Top of DATA IN THIS EXERCISE
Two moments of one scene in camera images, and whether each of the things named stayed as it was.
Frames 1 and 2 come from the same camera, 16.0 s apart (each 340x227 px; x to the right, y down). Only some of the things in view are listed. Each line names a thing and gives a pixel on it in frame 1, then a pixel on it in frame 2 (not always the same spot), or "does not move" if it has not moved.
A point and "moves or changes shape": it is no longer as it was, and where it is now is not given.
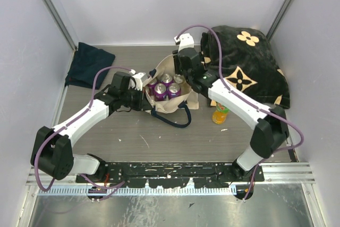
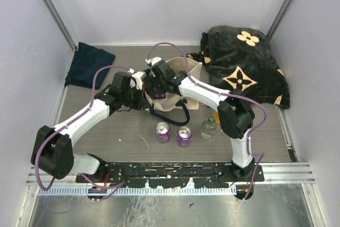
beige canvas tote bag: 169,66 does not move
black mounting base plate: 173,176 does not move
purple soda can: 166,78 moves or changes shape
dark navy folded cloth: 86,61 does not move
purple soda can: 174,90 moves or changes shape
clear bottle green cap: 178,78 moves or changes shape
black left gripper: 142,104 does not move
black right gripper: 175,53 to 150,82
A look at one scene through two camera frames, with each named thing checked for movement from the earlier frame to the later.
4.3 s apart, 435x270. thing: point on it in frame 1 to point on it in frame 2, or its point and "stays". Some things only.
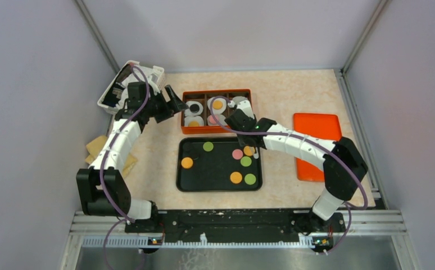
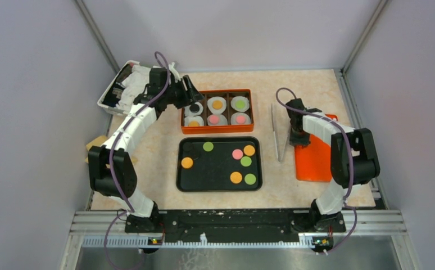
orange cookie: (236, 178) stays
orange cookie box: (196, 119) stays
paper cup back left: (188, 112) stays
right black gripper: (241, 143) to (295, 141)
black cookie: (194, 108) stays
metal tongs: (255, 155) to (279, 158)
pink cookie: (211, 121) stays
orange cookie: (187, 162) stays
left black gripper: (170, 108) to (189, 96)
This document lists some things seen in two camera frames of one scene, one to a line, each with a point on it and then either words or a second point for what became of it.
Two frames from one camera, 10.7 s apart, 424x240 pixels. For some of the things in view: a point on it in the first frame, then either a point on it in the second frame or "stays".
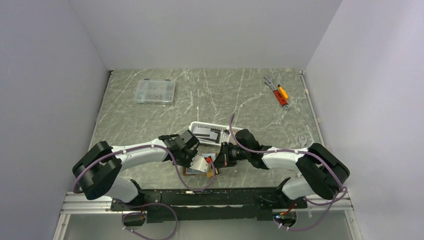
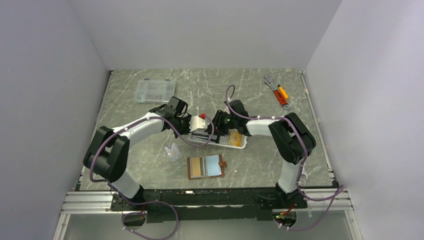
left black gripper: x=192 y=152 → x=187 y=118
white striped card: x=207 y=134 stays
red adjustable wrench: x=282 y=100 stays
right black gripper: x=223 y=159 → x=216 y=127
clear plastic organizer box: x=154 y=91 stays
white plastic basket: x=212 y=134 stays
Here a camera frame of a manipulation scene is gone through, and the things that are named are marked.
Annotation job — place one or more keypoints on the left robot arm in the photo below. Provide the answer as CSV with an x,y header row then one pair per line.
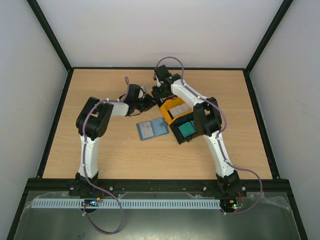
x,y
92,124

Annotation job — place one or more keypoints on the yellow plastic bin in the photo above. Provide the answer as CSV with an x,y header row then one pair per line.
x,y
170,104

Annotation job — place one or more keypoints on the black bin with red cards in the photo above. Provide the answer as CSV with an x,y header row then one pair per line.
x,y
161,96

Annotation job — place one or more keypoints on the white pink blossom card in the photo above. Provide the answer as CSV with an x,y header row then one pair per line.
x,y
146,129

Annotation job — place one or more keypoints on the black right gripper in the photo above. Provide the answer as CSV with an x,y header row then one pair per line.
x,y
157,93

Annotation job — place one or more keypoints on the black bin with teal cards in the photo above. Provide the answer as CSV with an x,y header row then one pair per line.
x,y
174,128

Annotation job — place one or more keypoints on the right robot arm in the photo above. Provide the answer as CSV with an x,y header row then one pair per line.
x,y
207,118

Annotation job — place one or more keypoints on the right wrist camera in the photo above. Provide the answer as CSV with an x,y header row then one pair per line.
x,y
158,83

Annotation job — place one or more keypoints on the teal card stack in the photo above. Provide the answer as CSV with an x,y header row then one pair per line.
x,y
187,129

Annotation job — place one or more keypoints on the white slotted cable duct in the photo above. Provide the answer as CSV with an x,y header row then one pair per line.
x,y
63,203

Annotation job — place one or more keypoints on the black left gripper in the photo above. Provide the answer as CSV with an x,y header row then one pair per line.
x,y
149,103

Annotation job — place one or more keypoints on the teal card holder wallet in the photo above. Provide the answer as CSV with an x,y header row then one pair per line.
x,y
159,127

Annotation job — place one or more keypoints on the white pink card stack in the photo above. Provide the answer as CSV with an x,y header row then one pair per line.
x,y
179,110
Bottom of DATA IN THIS EXERCISE
Repeat the whole of the material above exactly, but keep the pictures out.

Two moments of one scene in camera images, and whether each of the things named stayed as it was.
Frames 1 and 2 come from the same camera, 16.0 s apart (each 340x227 px; x to the right, y down). Only some of the things in view are listed. Each line names a thing and gives a pixel on it in frame 1, then a pixel on it in frame 2 (not always the same spot), or "does not move" if it has not moved.
A point and "moves or changes shape": it is no longer as it was, and where it is now is not given.
beige canvas tote bag: 169,66 does not move
black mounting base plate: 173,176 does not move
purple soda can: 166,78 moves or changes shape
dark navy folded cloth: 86,61 does not move
purple soda can: 174,90 moves or changes shape
clear bottle green cap: 178,78 moves or changes shape
black left gripper: 142,104 does not move
black right gripper: 175,53 to 150,82
A look at one scene through two camera frames, with each named thing checked for movement from the earlier frame to the later.
4.3 s apart, 435x270. thing: point on it in frame 1 to point on it in frame 2, or its point and "stays". Some things only.
orange cookie: (236, 178) stays
orange cookie box: (196, 119) stays
paper cup back left: (188, 112) stays
right black gripper: (241, 143) to (295, 141)
black cookie: (194, 108) stays
metal tongs: (255, 155) to (279, 158)
pink cookie: (211, 121) stays
orange cookie: (187, 162) stays
left black gripper: (170, 108) to (189, 96)
This document lists some things seen in two camera frames of one scene, one to a line, each with a point on it and then either words or a second point for what became of it.
Two frames from one camera, 10.7 s apart, 424x240 pixels. For some of the things in view: a point on it in the first frame, then either a point on it in the second frame or "stays".
left black gripper: x=192 y=152 → x=187 y=118
white striped card: x=207 y=134 stays
red adjustable wrench: x=282 y=100 stays
right black gripper: x=223 y=159 → x=216 y=127
clear plastic organizer box: x=154 y=91 stays
white plastic basket: x=212 y=134 stays
Here a camera frame of a manipulation scene is gone through, and the things that are named are marked.
Annotation job — place one or more keypoints on the left robot arm in the photo below. Provide the answer as CSV with an x,y header row then one pair per line.
x,y
92,124

Annotation job — place one or more keypoints on the yellow plastic bin in the photo above. Provide the answer as CSV with an x,y header row then one pair per line.
x,y
170,104

Annotation job — place one or more keypoints on the black bin with red cards in the photo above. Provide the answer as CSV with an x,y header row then one pair per line.
x,y
161,96

Annotation job — place one or more keypoints on the white pink blossom card in the photo above. Provide the answer as CSV with an x,y header row then one pair per line.
x,y
146,129

Annotation job — place one or more keypoints on the black right gripper in the photo above. Provide the answer as CSV with an x,y header row then one pair per line.
x,y
157,93

Annotation job — place one or more keypoints on the black bin with teal cards in the photo above. Provide the answer as CSV with an x,y header row then one pair per line.
x,y
174,128

Annotation job — place one or more keypoints on the right robot arm in the photo above. Provide the answer as CSV with an x,y header row then one pair per line.
x,y
207,118

Annotation job — place one or more keypoints on the right wrist camera in the photo above. Provide the answer as CSV with an x,y header row then one pair per line.
x,y
158,83

Annotation job — place one or more keypoints on the teal card stack in the photo above. Provide the answer as CSV with an x,y header row then one pair per line.
x,y
187,129

Annotation job — place one or more keypoints on the white slotted cable duct in the photo above. Provide the answer as CSV with an x,y header row then one pair per line.
x,y
63,203

Annotation job — place one or more keypoints on the black left gripper in the photo above. Provide the answer as CSV with an x,y header row then one pair per line.
x,y
149,103

Annotation job — place one or more keypoints on the teal card holder wallet in the photo above. Provide the answer as CSV with an x,y header row then one pair per line.
x,y
159,127

Annotation job — place one or more keypoints on the white pink card stack in the photo above. Provide the answer as CSV with an x,y header row then one pair per line.
x,y
179,110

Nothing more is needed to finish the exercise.